- **Directions for this task**:
Once the line containing "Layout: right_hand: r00" has been printed, stop; print every line before it exactly, starting at the top of the material below.
○ ○ ○ ○ ○ ○ ○
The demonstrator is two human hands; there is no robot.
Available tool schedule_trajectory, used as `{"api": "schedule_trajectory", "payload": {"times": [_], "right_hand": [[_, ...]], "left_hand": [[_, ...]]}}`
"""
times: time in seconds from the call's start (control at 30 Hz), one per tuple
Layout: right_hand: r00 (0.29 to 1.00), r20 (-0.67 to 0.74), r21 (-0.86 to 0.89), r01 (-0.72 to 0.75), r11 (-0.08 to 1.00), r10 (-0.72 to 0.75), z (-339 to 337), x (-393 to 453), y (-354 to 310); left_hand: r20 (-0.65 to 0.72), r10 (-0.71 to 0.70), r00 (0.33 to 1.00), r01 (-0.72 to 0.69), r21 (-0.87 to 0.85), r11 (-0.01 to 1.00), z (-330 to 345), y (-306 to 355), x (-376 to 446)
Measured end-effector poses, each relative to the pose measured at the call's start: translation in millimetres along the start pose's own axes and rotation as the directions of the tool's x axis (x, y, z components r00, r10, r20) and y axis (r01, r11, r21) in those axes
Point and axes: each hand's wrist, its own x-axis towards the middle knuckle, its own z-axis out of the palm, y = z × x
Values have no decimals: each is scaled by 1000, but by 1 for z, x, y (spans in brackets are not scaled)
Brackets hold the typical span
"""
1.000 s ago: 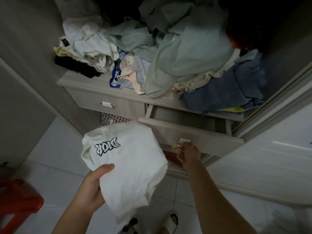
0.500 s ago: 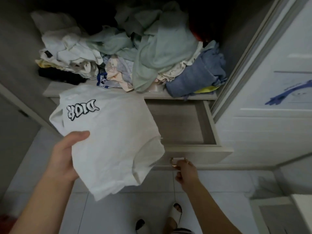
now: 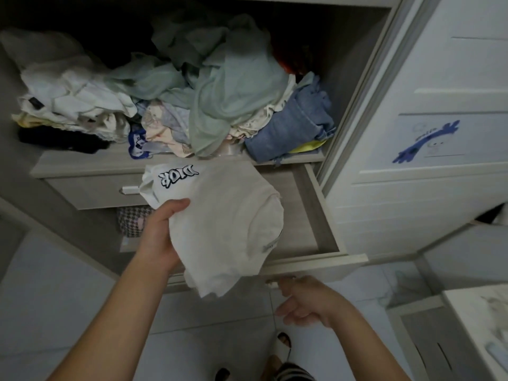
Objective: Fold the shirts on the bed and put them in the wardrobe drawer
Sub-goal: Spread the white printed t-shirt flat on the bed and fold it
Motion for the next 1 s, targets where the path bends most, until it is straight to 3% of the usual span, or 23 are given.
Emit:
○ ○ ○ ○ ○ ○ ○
- **Response to the exercise**:
The demonstrator is two human hands; there is no robot.
Available tool schedule_trajectory, used as `{"api": "schedule_trajectory", "payload": {"times": [_], "right_hand": [[_, ...]], "left_hand": [[_, ...]]}}`
"""
times: time in seconds from the call's start (control at 30 Hz), one per tuple
Layout: right_hand: r00 (0.29 to 1.00), r20 (-0.67 to 0.74), r21 (-0.86 to 0.89), r01 (-0.72 to 0.75), r11 (-0.08 to 1.00), r10 (-0.72 to 0.75), z (-339 to 337), x (-393 to 453), y (-354 to 310); left_hand: r20 (-0.65 to 0.72), r10 (-0.71 to 0.70), r00 (0.33 to 1.00), r01 (-0.72 to 0.69), r21 (-0.87 to 0.85), r11 (-0.01 to 1.00), z (-330 to 345), y (-306 to 355), x (-376 to 446)

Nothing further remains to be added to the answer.